Chaque été, la Réserve fédérale américaine (Fed) organise un symposium de politique économique très attendu à Jackson Hole, dans le Wyoming. Cette rencontre est l’une des plus anciennes conférences de banques centrales au niveau mondial, réunissant des économistes de premier plan, des banquiers, des acteurs du marché, des universitaires et des décideurs politiques pour débattre des défis macroéconomiques à long terme.
Bien que le symposium de Jackson Hole occupe toujours une place importante sur le calendrier économique des investisseurs et des décideurs, cette année, son importance a été particulièrement marquée. Pour la première fois en cinq ans, Jackson Hole s’est tenu dans un contexte de discussions sur le début d’un cycle d’assouplissement significatif de la politique monétaire. Cela fait suite à l’un des processus de resserrement monétaire les plus agressifs depuis des décennies.
Le taux des fonds fédéraux de la Réserve fédérale des États-Unis
(%, limite supérieure, 2014-2024)
Le symposium s’est déroulé à un moment marqué par des spéculations sur l’ampleur et la rapidité avec lesquelles la Fed pourrait opérer son virage vers l’assouplissement monétaire. Après des mois de prudence et de maintien des taux à des niveaux élevés en raison d’une inflation toujours supérieure à l’objectif, les investisseurs attendaient avec impatience de percevoir le ton des responsables de la Fed lors des prochaines réunions du Comité fédéral de l’open market (FOMC). L’opinion dominante était que l’inflation aux États-Unis devrait progressivement revenir à son objectif.

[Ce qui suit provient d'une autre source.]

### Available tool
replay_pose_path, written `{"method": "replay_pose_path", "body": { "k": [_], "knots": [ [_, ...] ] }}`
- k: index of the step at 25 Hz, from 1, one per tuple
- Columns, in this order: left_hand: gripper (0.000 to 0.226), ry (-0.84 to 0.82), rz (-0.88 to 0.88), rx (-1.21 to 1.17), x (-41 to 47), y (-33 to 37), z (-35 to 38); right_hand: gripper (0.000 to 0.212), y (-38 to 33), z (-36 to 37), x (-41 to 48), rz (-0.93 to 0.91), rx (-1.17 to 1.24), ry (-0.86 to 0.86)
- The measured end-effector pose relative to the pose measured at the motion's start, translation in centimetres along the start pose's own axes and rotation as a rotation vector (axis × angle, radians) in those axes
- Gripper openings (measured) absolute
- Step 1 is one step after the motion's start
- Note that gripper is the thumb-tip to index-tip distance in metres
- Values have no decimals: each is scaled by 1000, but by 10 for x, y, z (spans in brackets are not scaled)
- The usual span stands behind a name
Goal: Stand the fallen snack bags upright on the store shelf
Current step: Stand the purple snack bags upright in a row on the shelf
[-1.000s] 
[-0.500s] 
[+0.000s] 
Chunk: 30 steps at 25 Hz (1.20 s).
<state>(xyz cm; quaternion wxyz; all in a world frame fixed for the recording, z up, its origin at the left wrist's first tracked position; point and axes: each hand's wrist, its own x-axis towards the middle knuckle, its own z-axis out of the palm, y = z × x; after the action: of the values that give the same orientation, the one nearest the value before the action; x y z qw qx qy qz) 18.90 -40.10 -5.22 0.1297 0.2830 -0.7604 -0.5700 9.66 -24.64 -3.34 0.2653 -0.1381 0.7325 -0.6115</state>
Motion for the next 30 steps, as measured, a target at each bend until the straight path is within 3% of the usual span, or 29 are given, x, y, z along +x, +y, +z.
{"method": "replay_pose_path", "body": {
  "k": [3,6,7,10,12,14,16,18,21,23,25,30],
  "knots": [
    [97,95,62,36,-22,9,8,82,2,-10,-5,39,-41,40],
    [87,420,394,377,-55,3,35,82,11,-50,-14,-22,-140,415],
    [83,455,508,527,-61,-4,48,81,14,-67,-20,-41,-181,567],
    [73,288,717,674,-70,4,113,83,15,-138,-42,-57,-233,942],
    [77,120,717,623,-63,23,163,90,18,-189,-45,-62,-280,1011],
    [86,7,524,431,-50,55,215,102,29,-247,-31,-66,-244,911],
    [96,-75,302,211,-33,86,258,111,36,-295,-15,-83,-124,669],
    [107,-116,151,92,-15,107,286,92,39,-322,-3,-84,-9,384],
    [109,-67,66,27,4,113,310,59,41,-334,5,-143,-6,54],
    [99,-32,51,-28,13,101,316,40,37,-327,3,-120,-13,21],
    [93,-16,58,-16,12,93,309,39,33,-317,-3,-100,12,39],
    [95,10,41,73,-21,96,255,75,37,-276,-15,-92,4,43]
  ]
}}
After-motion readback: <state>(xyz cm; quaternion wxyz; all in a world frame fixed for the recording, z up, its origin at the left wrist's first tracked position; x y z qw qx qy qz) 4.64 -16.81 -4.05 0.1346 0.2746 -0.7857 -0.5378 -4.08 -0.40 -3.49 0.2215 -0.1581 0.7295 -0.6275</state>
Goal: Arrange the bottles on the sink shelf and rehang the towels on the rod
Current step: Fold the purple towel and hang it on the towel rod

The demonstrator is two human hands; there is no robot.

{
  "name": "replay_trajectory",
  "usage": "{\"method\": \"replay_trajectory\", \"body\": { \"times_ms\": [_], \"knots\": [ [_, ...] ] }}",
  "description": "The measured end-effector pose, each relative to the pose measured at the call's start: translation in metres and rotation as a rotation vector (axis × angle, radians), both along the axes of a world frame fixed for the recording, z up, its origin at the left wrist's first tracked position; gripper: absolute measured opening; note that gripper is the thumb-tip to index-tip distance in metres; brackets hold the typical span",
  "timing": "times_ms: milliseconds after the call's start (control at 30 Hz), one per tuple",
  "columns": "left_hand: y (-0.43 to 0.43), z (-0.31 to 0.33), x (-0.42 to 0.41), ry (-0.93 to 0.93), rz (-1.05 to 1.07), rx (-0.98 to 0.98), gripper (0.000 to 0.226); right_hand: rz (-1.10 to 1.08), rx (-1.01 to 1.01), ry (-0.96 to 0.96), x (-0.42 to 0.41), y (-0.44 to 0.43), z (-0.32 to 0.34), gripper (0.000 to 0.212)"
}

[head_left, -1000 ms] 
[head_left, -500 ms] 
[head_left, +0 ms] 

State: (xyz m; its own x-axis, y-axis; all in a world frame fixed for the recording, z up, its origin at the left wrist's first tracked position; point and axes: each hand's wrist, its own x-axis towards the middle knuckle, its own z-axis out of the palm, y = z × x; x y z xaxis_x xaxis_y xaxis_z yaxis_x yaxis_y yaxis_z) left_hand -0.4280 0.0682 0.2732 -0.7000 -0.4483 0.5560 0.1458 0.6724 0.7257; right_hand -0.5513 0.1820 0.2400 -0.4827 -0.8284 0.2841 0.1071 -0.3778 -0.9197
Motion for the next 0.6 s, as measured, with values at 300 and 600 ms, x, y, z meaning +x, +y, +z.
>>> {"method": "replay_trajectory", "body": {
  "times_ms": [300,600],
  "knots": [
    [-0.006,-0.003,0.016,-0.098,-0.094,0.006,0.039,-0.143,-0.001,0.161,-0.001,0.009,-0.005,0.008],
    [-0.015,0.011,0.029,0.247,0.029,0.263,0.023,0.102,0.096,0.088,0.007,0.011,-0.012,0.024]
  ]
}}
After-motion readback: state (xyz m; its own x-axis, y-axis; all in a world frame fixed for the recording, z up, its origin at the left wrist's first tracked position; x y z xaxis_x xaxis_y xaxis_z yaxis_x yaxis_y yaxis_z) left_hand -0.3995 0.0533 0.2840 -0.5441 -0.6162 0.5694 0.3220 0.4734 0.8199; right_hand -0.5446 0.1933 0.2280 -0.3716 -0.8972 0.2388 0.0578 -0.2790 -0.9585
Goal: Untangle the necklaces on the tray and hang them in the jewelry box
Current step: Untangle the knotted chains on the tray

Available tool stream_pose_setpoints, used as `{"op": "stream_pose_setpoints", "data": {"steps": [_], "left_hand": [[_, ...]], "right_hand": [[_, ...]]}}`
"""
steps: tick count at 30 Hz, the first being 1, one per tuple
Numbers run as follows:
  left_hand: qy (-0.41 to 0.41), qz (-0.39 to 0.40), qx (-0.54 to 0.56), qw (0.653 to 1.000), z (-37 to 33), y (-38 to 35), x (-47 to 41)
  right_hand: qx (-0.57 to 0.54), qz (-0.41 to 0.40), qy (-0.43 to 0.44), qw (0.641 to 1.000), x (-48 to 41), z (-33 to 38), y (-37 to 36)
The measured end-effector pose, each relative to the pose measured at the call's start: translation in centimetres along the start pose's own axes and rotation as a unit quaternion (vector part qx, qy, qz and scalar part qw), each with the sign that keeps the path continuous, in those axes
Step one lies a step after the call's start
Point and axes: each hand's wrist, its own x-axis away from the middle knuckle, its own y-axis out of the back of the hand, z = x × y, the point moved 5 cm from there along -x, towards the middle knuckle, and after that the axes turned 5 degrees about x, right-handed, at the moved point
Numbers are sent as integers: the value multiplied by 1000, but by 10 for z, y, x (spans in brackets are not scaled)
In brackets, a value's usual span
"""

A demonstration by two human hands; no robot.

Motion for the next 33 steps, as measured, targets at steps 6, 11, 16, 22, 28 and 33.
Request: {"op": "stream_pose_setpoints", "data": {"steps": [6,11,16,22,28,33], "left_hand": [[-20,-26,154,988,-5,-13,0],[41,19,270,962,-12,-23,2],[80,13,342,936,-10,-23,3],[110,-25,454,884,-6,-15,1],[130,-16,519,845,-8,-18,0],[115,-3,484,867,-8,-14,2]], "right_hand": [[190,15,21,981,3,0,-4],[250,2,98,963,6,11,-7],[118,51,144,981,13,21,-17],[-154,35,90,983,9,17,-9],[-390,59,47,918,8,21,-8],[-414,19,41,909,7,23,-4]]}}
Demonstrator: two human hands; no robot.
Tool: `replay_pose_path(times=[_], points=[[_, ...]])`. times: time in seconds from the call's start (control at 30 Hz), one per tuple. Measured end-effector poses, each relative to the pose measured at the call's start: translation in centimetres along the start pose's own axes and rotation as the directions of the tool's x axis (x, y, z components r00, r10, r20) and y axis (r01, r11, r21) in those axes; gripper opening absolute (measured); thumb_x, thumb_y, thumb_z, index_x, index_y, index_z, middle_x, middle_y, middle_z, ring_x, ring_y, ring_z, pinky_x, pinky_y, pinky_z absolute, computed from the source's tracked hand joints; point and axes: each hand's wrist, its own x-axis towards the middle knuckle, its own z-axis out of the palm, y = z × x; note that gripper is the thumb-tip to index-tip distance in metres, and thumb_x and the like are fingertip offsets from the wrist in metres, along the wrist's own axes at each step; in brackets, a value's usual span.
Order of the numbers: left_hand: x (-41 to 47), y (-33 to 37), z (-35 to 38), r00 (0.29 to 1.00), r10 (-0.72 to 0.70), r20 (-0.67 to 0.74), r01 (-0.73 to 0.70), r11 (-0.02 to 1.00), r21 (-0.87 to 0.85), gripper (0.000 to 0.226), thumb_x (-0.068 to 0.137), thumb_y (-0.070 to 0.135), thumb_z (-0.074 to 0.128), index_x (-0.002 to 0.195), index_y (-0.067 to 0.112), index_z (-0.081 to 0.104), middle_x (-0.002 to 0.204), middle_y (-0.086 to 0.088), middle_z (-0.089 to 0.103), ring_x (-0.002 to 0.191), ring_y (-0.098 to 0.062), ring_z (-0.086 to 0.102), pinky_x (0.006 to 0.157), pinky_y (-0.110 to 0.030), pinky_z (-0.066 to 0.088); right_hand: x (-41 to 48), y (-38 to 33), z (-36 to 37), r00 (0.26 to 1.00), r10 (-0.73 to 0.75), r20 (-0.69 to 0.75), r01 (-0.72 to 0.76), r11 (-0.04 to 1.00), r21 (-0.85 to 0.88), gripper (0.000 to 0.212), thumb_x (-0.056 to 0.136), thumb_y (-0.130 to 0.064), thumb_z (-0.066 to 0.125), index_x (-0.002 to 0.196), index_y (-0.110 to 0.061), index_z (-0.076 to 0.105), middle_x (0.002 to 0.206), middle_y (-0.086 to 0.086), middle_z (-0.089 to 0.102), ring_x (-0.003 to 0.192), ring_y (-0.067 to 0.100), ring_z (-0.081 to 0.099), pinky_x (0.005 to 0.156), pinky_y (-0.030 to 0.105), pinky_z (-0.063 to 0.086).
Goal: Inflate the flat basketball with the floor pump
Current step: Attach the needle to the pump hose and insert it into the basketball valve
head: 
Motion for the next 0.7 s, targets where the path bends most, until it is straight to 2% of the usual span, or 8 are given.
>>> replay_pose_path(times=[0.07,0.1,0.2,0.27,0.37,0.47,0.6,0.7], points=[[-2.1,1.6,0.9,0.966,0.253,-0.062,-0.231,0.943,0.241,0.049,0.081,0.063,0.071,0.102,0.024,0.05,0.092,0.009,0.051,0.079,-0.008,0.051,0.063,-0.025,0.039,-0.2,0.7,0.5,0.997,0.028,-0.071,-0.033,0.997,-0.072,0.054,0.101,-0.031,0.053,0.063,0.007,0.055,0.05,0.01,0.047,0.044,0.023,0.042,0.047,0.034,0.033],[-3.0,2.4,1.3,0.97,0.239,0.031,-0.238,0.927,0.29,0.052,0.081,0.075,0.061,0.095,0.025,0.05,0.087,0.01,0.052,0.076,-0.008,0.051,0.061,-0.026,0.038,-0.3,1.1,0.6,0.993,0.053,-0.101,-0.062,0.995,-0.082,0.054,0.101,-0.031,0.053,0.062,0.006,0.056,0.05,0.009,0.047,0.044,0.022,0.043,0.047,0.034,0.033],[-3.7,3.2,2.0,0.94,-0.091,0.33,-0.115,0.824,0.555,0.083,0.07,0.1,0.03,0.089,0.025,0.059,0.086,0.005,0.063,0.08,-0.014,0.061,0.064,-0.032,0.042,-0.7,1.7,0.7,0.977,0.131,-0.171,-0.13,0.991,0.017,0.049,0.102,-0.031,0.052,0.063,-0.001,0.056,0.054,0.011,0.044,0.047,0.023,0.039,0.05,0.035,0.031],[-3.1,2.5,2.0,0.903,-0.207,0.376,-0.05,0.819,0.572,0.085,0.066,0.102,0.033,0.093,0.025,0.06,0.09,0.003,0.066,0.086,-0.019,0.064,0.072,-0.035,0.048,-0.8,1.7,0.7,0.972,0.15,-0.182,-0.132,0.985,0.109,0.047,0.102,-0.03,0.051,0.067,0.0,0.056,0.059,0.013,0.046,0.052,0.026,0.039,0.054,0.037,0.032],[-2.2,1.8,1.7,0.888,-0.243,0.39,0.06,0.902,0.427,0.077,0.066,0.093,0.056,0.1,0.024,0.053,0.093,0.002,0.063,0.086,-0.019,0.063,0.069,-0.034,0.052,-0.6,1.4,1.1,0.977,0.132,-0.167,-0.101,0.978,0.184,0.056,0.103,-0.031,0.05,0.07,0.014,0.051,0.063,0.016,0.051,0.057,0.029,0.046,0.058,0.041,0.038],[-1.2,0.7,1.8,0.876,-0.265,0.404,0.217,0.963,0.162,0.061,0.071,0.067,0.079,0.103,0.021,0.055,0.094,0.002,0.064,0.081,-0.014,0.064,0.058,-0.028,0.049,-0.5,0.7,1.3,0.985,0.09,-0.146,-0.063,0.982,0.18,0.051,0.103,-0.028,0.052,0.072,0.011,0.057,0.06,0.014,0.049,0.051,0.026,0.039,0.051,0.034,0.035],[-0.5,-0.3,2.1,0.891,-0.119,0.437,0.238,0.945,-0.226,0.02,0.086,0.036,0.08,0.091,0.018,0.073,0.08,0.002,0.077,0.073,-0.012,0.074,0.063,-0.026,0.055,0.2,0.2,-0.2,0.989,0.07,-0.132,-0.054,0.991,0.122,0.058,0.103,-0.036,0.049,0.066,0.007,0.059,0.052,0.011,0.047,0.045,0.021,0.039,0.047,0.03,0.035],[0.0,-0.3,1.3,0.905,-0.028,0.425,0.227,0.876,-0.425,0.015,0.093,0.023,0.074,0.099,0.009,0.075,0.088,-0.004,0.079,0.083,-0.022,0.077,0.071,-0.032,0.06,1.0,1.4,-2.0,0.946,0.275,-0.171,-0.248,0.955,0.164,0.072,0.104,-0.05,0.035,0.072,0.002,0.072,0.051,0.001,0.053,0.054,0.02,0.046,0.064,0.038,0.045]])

Durant le symposium, le ton général des responsables de la Fed s’est révélé résolument «conciliant », c’est-à-dire orienté vers un cycle de réduction des taux plus agressif. Selon le président de la Fed, Jerome Powell, « les risques de hausse de l’inflation ont diminué tandis que les risques de baisse de l’emploi ont augmenté. » De plus, Powell a souligné que l’orientation des taux directeurs était claire, car les priorités des autorités monétaires passent rapidement de la maîtrise de l’inflation à la prévention d’une « érosion supplémentaire du marché du travail et des souffrances. »
De notre point de vue, la Fed continuera de pencher vers une position « conciliante », en réduisant les taux d’un total de 75 points de base (pbs) cette année, avant de poursuivre avec d’autres baisses en 2025. En effet, nous prévoyons que la limite supérieure du taux des fonds fédéraux atteindra 3 % à la fin de 2025, avant d’atteindre son point le plus bas du cycle à 2,5 % en 2026. Deux facteurs principaux soutiennent cette prévision.
Projections des taux des fonds fédéraux à moyen terme
(% prévus à différents moments dans le futur)
Premièrement, bien que l’inflation globale mesurée par l’Indice des prix à la consommation (CPI) soit encore de 90 points de base au-dessus de l’objectif de 2 %, les indicateurs prospectifs signalent des tendances désinflationnistes importantes à venir. Si l’on exclut l’inflation liée au logement, qui suit les coûts de logement et les loyers, et constitue la plus grande composante du CPI, le taux d’inflation est même inférieur à l’objectif de 2 %. Cela suggère que l’inflation a été efficacement maîtrisée et qu’il est temps pour la Fed d’ajuster les taux d’intérêt et la politique monétaire.
Deuxièmement, le marché du travail a déjà subi des ajustements significatifs, avec un taux de chômage passant de 3,4 % à 4,3 % depuis janvier 2023, atteignant la limite supérieure de ce que la Fed considère comme le « plein emploi ». Cela a suffi à calmer les pressions salariales à un niveau compatible à un objectif d’inflation de 2 %. Cependant, il existe un risque que les tendances négatives sur le marché de l’emploi prennent de l’ampleur, entraînant des niveaux de chômage plus élevés et des pressions déflationnistes excessives.
Troisièmement, alors que l’inflation et la croissance réelle du PIB ralentissent rapidement aux États-Unis, la politique monétaire devient plus restrictive, augmentant la charge des taux élevés pour les ménages et les entreprises. Ainsi, afin de ne pas se retrouver trop « en retard par rapport à la courbe », c’est-à-dire avec un taux de politique monétaire inapproprié, la Fed doit agir fermement. Les perspectives indiquent un taux neutre de 3 %.
Par conséquent, pour éviter un ralentissement plus marqué et parvenir à l’« atterrissage en douceur » attendu, la Fed devra probablement adopter une politique conciliante avec des taux directeurs inférieurs à 3 %.
En somme, les conditions sont réunies pour que la Fed entame un cycle d’assouplissement significatif. L’inflation est effectivement conforme à l’objectif, le « plein emploi » est menacé, et les conditions macroéconomiques globales sont alignées pour une série de réductions des taux directeurs.